Frères et sœurs, nous le savons, les Évangiles ne disent rien de la naissance ni de la mort de la mère de Jésus, et de sa vie, ne disent que peu de choses, bien qu’essentielles. On pourrait donc être surpris que l’Église ait choisi de fêter, le 8 décembre, un évènement antérieur même à la naissance de Marie, c’est-à-dire celui de sa conception. Ce tout premier instant d’une vie humaine n’est-il pas mystérieux, caché, insaisissable ? N’est-il pas étrange de commémorer un fait dont nous ne pouvons pas connaître avec certitude la date, le lieu, les circonstances ?
Et pourtant les récits apocryphes, notamment le Protévangile de Jacques, nous apportent des informations hautement significatives, que la tradition chrétienne a conservées et validées. Les parents de Marie, Joachim et Anne, étaient de saints personnages dans le peuple d’Israël. Mais ce couple âgé, comme d’autres dans la Bible, était stérile, et Joachim, maudit pour cela, avait même été chassé au désert. Les deux époux vivaient donc séparés. Mais à l’appel d’un ange, ils se sont retrouvés — à la porte Dorée de Jérusalem, comme on le voit sur les icônes — et ils se sont unis. Et par la grâce de Dieu, Anne a été enceinte et une enfant est née. Cette petite fille, nous dit-on encore, a grandi à l’ombre du Temple, dans la lecture des textes saints et la prière. Elle est devenue la jeune fille très pure à qui, nous venons de l’entendre, un ange annonce qu’elle sera enceinte et qu’elle mettra au monde le Fils de Dieu. Tout cela n’est pas mythique, n’est pas imaginaire, mais réel en même temps que profondément spirituel. La conception de Marie, c’est un « mystère joyeux », avant et avec tous les autres.
À ce propos, certains chrétiens confondent parfois l’Immaculée Conception, celle de Marie née d’un père et d’une mère, et la Conception virginale de Jésus en Marie, sans père humain. Vous ne faites pas cette erreur, bien sûr, et vous savez que le 8 décembre n’est pas le 25 mars. Mais elle se comprend en partie, car les deux événements sont unis : ils sont dans la même ligne, celle du plan de salut de Dieu pour l’humanité. Et le premier, que nous fêtons aujourd’hui, est plus qu’un miracle de fécondité : il anticipe, prophétise, réalise déjà les effets du salut apporté par le Christ.

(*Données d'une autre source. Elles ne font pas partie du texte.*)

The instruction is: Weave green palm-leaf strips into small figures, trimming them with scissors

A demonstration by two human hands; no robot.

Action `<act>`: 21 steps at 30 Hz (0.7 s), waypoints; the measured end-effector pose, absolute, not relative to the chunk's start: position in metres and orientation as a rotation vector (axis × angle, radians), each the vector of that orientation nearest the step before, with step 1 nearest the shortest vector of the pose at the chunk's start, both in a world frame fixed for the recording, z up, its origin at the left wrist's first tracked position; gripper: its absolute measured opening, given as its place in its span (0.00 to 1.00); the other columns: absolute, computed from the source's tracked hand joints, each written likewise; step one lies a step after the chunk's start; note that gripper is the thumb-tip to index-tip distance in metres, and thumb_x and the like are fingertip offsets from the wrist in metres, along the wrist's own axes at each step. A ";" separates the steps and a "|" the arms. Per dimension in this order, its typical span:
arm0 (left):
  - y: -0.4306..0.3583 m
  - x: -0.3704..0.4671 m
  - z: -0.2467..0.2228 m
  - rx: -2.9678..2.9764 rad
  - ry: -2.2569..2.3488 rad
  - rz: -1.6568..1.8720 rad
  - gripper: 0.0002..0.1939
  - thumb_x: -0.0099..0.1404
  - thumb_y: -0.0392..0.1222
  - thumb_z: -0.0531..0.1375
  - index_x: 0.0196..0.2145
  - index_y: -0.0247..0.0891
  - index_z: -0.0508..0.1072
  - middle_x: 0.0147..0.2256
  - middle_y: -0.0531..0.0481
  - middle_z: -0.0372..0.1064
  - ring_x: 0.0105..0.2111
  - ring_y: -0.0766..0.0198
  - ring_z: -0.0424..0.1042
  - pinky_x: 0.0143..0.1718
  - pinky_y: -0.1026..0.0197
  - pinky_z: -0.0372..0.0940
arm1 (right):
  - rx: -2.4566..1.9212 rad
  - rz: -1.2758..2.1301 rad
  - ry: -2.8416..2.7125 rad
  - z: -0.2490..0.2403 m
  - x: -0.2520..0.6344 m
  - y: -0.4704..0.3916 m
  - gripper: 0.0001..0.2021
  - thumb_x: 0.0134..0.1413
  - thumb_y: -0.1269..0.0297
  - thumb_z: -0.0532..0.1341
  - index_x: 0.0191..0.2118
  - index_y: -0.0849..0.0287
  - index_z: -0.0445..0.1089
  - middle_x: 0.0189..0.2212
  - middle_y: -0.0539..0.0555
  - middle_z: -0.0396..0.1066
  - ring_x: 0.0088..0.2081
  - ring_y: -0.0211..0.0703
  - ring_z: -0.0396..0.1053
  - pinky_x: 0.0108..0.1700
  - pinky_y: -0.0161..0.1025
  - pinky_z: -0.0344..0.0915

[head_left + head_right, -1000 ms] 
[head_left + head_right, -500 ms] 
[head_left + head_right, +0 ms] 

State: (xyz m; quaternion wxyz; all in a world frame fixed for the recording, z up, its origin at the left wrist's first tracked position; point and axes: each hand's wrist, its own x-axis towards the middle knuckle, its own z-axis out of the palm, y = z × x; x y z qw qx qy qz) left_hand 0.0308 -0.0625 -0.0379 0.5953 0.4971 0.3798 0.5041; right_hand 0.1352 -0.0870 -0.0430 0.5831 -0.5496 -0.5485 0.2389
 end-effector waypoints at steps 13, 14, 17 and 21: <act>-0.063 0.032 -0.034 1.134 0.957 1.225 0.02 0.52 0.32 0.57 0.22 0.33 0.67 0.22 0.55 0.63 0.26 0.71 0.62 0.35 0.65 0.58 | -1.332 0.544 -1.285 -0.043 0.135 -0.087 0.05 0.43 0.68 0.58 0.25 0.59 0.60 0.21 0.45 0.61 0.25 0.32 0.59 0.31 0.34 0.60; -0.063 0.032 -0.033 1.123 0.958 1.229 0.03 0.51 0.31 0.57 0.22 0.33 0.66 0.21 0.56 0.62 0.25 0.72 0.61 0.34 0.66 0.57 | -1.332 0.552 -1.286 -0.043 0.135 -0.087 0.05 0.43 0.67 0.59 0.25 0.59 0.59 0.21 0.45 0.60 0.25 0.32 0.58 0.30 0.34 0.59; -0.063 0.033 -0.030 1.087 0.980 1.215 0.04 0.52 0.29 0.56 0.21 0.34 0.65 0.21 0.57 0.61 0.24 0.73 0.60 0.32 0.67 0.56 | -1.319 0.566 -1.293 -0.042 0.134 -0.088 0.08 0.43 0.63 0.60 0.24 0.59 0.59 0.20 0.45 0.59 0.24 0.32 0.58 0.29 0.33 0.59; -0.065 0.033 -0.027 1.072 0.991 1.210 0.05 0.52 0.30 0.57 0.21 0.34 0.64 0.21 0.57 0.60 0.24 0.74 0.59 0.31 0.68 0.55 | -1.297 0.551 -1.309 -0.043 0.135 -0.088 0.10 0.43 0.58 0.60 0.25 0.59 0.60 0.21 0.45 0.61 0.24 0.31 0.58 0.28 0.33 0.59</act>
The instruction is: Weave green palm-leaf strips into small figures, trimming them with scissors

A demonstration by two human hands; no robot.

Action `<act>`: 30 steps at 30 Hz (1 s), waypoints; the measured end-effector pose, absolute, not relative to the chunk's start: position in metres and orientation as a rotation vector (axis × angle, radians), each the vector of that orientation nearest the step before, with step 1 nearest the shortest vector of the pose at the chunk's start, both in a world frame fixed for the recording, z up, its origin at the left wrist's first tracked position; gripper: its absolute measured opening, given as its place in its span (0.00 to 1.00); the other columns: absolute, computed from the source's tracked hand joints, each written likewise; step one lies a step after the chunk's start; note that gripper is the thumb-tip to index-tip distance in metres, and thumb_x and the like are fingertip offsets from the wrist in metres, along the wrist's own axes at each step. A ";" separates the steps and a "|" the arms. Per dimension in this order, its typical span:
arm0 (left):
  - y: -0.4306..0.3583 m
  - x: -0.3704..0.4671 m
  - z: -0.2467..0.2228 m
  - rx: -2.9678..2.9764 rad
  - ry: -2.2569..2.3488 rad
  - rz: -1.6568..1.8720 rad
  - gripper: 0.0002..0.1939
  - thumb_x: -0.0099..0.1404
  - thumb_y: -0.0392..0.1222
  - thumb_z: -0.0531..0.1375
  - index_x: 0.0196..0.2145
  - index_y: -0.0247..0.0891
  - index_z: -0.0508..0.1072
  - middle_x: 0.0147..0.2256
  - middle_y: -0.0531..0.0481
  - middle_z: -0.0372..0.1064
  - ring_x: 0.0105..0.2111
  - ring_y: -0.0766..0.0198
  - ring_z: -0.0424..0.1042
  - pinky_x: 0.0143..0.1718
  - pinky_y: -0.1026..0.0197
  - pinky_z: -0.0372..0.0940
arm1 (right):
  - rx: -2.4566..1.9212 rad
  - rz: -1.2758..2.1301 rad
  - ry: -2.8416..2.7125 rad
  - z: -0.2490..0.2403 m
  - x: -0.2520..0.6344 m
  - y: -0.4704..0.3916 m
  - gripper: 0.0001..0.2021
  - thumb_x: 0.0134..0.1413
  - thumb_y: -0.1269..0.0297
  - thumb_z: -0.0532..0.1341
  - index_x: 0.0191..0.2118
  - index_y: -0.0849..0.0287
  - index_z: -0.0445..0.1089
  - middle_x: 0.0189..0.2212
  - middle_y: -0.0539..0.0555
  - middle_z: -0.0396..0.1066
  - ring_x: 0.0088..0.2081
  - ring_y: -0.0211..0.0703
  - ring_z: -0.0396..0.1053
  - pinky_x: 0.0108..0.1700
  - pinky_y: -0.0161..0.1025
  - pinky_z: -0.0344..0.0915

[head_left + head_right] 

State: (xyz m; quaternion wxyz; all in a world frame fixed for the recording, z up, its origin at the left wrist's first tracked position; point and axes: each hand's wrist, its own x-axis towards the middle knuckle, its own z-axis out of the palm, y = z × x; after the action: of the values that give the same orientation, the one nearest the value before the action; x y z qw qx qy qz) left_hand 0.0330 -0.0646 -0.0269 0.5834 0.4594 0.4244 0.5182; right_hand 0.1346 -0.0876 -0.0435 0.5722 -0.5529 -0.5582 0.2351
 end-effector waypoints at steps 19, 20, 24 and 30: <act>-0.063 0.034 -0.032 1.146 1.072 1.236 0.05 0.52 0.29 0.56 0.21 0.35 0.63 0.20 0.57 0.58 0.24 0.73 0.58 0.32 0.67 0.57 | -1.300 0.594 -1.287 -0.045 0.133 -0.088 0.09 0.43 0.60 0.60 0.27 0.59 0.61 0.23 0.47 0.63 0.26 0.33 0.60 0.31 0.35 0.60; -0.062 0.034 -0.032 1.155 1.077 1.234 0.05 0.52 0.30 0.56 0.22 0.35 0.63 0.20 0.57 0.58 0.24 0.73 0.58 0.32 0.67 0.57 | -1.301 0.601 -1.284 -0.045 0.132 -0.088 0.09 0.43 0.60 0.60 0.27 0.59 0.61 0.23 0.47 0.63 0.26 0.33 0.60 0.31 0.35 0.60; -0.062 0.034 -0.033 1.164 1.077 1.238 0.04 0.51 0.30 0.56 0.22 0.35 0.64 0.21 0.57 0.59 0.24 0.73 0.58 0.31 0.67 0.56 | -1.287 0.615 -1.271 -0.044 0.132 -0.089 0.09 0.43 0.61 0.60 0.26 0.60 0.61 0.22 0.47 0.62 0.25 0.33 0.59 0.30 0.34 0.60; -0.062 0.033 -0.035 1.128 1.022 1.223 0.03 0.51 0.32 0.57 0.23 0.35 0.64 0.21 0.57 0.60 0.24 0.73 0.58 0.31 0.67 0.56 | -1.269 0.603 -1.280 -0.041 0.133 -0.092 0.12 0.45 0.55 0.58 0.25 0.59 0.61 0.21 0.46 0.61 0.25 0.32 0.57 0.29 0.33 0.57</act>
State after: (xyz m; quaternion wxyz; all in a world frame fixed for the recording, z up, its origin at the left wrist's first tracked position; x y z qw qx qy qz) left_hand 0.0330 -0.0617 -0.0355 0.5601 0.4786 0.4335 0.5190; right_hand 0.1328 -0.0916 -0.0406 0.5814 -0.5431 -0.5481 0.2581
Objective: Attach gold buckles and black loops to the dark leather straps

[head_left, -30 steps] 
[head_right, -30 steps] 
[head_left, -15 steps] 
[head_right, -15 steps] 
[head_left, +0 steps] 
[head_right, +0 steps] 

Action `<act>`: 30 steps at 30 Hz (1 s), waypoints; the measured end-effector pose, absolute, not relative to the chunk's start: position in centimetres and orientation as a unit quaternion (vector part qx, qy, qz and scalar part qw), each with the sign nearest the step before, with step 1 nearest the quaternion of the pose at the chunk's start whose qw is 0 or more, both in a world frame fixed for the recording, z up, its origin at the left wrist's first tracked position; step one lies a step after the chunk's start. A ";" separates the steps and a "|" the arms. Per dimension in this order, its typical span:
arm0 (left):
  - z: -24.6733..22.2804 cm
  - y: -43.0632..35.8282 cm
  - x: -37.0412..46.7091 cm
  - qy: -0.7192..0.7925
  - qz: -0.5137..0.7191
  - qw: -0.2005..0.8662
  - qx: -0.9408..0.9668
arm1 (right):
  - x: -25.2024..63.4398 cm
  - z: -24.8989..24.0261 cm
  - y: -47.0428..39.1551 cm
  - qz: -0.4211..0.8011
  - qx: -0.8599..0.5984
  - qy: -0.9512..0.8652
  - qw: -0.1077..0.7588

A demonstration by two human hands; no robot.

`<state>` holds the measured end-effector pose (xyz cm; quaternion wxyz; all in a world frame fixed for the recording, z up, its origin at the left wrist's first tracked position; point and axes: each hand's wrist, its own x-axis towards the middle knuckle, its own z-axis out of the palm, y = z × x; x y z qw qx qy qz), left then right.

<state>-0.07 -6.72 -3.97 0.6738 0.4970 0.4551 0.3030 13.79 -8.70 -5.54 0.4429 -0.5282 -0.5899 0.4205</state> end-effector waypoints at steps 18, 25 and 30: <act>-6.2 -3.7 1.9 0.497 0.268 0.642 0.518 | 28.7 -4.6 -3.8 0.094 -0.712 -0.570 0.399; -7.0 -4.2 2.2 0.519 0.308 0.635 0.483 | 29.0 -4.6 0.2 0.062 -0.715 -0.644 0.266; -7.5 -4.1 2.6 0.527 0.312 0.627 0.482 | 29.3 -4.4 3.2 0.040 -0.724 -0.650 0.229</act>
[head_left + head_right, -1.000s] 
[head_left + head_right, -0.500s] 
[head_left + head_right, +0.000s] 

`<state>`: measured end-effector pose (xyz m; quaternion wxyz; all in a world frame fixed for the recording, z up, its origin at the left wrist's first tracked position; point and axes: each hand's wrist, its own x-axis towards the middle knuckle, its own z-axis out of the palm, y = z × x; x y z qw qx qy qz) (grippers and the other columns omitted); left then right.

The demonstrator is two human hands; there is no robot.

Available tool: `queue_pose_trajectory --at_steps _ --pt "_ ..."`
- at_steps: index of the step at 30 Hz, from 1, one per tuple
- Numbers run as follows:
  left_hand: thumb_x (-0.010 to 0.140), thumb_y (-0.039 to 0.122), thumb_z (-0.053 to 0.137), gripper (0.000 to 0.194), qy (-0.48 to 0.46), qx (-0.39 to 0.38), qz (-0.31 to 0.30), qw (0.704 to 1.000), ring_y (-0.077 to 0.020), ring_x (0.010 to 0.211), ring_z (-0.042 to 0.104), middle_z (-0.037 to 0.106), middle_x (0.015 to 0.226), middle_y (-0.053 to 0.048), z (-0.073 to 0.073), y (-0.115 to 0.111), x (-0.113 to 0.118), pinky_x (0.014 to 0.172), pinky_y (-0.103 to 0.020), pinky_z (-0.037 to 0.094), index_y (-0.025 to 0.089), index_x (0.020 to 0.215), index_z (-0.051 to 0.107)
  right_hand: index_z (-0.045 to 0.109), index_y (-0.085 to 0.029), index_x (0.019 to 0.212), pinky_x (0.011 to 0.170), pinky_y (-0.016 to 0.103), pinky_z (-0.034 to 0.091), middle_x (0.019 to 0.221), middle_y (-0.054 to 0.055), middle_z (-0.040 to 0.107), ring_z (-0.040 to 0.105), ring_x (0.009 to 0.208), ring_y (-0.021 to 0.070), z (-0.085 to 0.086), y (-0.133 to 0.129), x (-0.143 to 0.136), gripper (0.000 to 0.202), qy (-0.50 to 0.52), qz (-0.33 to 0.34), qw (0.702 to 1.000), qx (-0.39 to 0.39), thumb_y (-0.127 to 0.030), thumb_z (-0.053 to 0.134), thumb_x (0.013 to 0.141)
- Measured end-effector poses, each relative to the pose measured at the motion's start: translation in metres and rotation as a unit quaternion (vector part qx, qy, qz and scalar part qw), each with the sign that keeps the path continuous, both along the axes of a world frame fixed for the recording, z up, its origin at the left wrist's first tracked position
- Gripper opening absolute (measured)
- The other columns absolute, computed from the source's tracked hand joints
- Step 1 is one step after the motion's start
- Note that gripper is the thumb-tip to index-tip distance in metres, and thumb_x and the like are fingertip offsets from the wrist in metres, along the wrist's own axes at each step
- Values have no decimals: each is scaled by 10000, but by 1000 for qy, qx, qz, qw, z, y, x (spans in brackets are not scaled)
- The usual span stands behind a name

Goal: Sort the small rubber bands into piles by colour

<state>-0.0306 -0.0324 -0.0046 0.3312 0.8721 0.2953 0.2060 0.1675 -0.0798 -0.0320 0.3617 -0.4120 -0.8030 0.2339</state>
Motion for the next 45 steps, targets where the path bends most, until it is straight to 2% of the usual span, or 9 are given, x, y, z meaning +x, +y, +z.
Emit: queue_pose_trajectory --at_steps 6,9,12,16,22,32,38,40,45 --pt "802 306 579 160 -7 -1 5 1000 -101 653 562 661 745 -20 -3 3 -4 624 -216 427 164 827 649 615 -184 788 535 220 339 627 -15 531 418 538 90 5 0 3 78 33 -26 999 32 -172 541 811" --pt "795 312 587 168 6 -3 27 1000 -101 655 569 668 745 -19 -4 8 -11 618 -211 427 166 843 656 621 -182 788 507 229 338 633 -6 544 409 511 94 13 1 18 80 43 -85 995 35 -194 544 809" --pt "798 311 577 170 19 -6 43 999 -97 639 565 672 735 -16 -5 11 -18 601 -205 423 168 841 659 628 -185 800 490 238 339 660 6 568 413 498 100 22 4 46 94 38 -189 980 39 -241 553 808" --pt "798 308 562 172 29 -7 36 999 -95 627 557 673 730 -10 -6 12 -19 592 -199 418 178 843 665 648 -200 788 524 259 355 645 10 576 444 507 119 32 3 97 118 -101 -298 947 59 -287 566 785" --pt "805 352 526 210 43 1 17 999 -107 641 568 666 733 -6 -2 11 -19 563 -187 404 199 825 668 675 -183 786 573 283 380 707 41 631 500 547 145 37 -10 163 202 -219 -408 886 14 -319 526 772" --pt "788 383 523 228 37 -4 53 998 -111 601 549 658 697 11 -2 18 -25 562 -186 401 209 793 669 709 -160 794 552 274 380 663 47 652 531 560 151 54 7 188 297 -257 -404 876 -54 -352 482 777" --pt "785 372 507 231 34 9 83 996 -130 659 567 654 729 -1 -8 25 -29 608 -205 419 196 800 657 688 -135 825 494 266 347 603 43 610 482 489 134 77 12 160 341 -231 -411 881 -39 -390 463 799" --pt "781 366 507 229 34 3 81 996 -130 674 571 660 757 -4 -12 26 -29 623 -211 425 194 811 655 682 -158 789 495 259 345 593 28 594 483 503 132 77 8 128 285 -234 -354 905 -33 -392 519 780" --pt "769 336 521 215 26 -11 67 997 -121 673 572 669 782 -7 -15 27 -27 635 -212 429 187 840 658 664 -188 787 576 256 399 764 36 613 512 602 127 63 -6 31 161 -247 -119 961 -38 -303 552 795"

Car la sainteté de Marie, préservée du péché originel et de ses conséquences, est une grâce qui lui vient des mérites du Sauveur, comme le précise la bulle Ineffabilis Deus par laquelle le pape Pie IX a défini ce dogme en 1854. Après des siècles de discussions parfois subtiles, l’Église a solennellement formulé ce qu’elle croit et professe — et que nos frères orthodoxes, sans en reconnaître le dogme, affirment à leur manière, puisque toutes les litanies byzantines se terminent par : « Faisant mémoire de Notre-Dame, la toute-sainte (panaghias), immaculée (achrandou), plus-que-bénie (hypervloghiménès), glorieuse et toujours vierge Marie… »
Alors oui, frères et sœurs, célébrons l’instant où Marie, encore embryon, fut mise « à l’ombre du Puissant » et couverte par cette ombre dès avant l’Annonciation. C’est ainsi que l’ange la salue du titre de « comblée de grâces » : kecharitôménè, un parfait passif que personne n’avait jamais employé et qu’on peut voir comme un rappel, au moment même de la conception de Jésus, de la conception de Marie sa mère. Comme elle le chante dans le Magnificat : « Le Puissant fit pour moi des merveilles », et voici la première des merveilles qu’il a faites pour elle : sa sainte et immaculée conception.